Required work:
All lines from the one with "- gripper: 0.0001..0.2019" through the last line of the data below should be copied exactly; please add nothing.

(Items from a dataset)
-- Opening Marker --

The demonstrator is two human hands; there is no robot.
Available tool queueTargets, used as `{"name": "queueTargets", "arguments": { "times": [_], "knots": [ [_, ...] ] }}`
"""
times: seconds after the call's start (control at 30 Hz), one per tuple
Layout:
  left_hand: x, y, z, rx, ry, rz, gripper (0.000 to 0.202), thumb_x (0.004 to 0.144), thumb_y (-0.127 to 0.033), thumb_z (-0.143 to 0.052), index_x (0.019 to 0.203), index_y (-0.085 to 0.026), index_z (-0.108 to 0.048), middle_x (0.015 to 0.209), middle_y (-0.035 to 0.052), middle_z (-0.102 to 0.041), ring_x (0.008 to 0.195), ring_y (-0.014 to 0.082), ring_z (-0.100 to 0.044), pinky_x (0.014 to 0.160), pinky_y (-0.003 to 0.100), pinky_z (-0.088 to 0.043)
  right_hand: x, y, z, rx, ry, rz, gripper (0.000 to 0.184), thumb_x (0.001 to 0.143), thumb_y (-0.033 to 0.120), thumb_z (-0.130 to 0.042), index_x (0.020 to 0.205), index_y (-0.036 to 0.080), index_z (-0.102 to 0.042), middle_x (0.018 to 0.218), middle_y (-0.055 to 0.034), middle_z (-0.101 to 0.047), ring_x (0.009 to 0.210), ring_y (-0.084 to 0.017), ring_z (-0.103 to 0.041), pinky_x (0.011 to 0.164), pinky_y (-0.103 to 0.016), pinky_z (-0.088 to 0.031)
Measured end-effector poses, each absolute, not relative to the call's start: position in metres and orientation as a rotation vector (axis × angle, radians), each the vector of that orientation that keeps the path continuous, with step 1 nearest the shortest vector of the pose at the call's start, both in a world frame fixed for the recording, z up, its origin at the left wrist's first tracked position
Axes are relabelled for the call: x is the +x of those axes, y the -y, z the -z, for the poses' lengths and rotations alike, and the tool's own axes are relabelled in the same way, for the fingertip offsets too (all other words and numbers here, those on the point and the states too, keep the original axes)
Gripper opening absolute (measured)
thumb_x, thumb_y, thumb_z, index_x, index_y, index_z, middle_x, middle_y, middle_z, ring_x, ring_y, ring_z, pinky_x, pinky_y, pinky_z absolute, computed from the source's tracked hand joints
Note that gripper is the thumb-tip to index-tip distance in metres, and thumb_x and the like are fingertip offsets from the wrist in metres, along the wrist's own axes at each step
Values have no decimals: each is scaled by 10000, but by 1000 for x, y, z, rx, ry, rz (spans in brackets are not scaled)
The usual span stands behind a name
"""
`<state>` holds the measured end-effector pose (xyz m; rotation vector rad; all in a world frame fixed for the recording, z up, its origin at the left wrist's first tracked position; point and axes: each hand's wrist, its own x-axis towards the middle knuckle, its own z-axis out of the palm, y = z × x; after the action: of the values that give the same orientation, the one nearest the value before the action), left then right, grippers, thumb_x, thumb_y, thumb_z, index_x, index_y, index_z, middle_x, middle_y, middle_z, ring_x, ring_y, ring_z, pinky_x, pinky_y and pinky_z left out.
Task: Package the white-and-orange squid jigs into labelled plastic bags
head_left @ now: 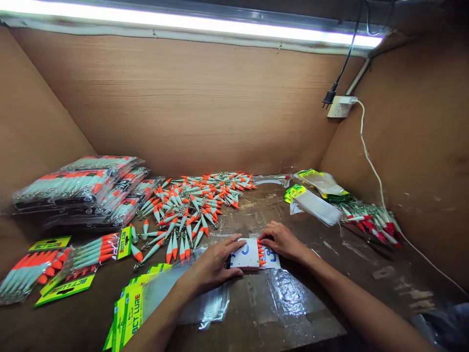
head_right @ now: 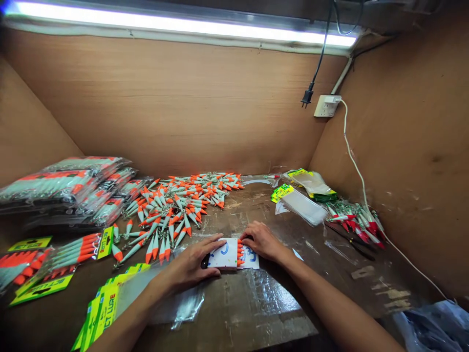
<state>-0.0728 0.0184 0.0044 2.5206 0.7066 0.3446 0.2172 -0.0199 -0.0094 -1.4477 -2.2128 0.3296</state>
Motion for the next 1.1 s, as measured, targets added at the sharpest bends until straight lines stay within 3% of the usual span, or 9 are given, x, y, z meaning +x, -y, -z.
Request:
{"name": "queueTargets", "arguments": {
  "times": [0.13, 0.23, 0.33, 0.47, 0.57, 0.7, 0.87, 1.0, 1.1],
  "knots": [
    [-73, -16, -4, 2604, -707, -289, 737, 847, -493, -717, 1504, -369, -407, 1605, 80, -352, 1404, 321, -448, 1135, 484, -400, 212, 18, 12, -1449, 2204, -280, 98, 930, 232, -657, 906, 221, -752, 893, -36, -718, 890, -197, -610, 832, -332, -457],
    [-69, -10, -3, 2688, -709, -289, 731, 859, -526, -691, 1509, -373, -394, 1616, 83, -329, 1428, 335, -407, 1152, 512, -362, 208, 23, 7, -1464, 2144, -235, 212, 971, 238, -582, 1139, 203, -707, 1075, -86, -717, 1024, -223, -611, 914, -381, -478],
    [-69, -6, -7, 2759, -685, -323, 794, 862, -515, -693, 1543, -339, -324, 1611, 110, -331, 1462, 340, -344, 1184, 550, -286, 194, 38, -1, -1325, 2210, -227, 533, 984, 295, -553, 1492, 194, -430, 1464, -141, -529, 1344, -251, -460, 1118, -456, -379],
    [-104, -3, -27, 2705, -984, -434, 565, 934, -390, -625, 1456, -286, -435, 1440, 95, -550, 1306, 266, -530, 1096, 429, -415, 173, 58, -10, -1168, 2483, -348, 783, 918, 388, -636, 1585, 272, -242, 1612, -102, -347, 1474, -298, -304, 1215, -548, -218],
    [-150, 11, -35, 2599, -1488, -412, 333, 929, -313, -611, 1254, -250, -581, 1169, 85, -667, 1079, 263, -630, 943, 391, -481, 179, 60, -14, -1132, 2547, -442, 763, 874, 214, -613, 1563, 318, -301, 1565, -74, -430, 1443, -302, -358, 1210, -598, -193],
    [-192, 35, -23, 2474, -1812, -322, 358, 835, -344, -707, 1167, -238, -626, 1106, 95, -632, 1062, 297, -603, 900, 394, -461, 203, 53, -17, -1109, 2512, -568, 718, 825, 88, -539, 1491, 338, -443, 1482, -79, -519, 1419, -324, -385, 1166, -653, -245],
    [-198, 31, -12, 2352, -1710, -566, 349, 725, -316, -803, 1021, -218, -645, 1042, 54, -647, 996, 254, -602, 845, 337, -452, 203, 57, -14, -1279, 2318, -574, 403, 1013, 298, -422, 1395, 281, -548, 1149, -114, -674, 1095, -270, -612, 1002, -516, -486],
    [-197, 20, -15, 2229, -1666, -679, 48, 807, -224, -713, 840, -213, -679, 865, 11, -703, 822, 195, -631, 787, 301, -445, 195, 82, -5, -1404, 2289, -317, 319, 895, 456, -654, 1168, 294, -687, 1141, -111, -658, 1060, -316, -597, 958, -525, -492],
    [-199, 18, -21, 2293, -1560, -679, 144, 912, -276, -624, 846, -256, -751, 893, 8, -748, 877, 199, -658, 918, 337, -427, 205, 103, 10, -1522, 2252, -205, 188, 873, 468, -667, 913, 291, -716, 1043, -94, -663, 969, -312, -619, 949, -552, -488]
  ]
}}
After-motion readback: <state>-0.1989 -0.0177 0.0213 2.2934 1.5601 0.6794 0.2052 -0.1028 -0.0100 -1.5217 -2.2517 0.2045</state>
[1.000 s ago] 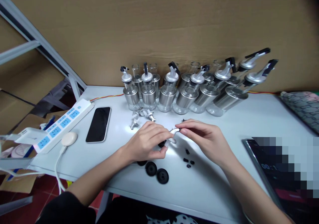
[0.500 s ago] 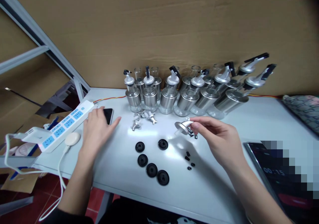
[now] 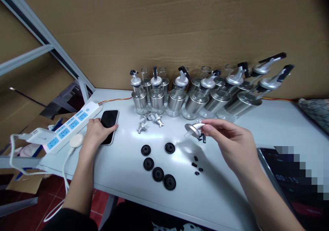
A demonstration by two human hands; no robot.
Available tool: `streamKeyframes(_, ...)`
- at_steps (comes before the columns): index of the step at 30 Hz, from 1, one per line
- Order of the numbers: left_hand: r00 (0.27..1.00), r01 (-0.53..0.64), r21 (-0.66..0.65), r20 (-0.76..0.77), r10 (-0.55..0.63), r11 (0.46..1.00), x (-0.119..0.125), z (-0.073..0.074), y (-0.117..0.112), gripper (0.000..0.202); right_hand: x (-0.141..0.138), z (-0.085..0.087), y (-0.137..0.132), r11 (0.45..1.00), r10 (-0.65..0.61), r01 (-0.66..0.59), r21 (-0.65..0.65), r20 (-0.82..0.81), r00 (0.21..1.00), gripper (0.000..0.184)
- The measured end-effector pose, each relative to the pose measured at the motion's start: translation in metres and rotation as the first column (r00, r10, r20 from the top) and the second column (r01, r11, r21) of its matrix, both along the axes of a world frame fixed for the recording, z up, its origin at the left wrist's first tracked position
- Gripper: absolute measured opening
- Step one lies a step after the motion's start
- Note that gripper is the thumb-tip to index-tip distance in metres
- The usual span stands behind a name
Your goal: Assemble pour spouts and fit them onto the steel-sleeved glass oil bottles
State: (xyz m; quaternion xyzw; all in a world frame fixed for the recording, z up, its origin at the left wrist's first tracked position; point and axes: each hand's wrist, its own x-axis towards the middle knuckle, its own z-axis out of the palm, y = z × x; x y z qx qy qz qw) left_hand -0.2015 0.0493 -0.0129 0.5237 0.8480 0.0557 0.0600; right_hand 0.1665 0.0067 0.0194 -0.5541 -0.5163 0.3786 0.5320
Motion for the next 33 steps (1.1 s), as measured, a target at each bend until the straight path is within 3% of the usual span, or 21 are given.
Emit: streamKeyframes(33,0.999,-0.025,0.046,0.026,0.023,0.999,0.0029,-0.0043,-0.0038,0.087,-0.0038,0.002,-0.0014,1.0,-0.003,0.003,-0.017,-0.015,1.0,0.013)
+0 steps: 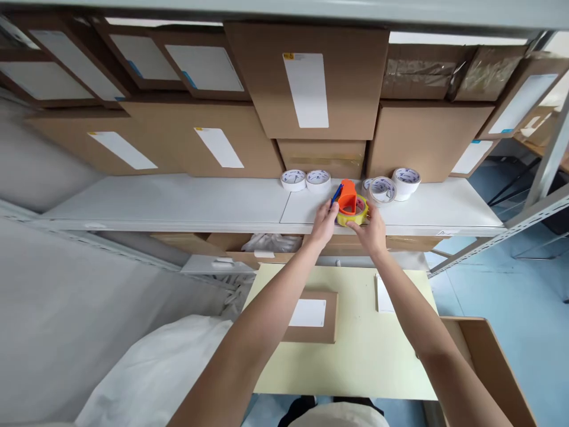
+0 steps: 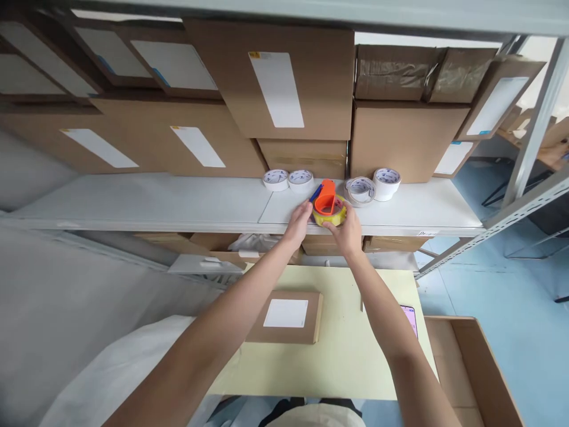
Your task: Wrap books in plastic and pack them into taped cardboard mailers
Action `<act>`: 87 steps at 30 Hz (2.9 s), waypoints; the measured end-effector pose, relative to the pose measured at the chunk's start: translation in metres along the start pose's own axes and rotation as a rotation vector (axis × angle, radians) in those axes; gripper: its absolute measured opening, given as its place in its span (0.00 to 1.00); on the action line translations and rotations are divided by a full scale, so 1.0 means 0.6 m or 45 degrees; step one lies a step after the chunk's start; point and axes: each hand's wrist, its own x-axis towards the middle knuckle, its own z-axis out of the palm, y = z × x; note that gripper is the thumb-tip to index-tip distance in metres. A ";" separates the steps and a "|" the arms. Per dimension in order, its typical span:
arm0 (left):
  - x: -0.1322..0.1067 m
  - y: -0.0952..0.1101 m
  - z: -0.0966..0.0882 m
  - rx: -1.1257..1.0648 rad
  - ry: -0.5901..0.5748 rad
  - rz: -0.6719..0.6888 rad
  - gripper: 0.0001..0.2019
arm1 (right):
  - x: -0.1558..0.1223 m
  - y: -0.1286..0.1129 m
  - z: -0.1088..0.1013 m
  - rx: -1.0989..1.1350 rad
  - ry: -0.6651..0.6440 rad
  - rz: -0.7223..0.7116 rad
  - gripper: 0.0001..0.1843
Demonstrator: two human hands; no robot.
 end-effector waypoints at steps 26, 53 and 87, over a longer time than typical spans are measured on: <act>-0.499 -0.308 -0.339 0.365 0.059 -0.748 0.29 | -0.602 0.071 0.045 0.342 -0.787 1.057 0.50; -0.466 -0.285 -0.321 0.588 -0.202 -0.453 0.17 | -0.579 0.004 0.070 -0.246 -0.165 0.835 0.31; -0.421 -0.197 -0.181 0.894 -0.028 -0.034 0.16 | -0.530 0.071 -0.014 -0.195 -0.450 0.448 0.27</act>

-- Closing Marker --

Solution below:
  - gripper: 0.0001..0.2019
arm1 (right):
  - x: -0.1558..0.1223 m
  - y: -0.1286..0.1129 m
  - z: -0.1088..0.1013 m
  - rx: -1.0989..1.1350 rad
  - ry: -0.6651..0.6440 rad
  - rz: -0.7223..0.7116 rad
  - gripper: 0.0001..0.1843
Demonstrator: two human hands; no robot.
 end-effector waypoints at steps 26, 53 and 87, over a longer time than typical spans are measured on: <act>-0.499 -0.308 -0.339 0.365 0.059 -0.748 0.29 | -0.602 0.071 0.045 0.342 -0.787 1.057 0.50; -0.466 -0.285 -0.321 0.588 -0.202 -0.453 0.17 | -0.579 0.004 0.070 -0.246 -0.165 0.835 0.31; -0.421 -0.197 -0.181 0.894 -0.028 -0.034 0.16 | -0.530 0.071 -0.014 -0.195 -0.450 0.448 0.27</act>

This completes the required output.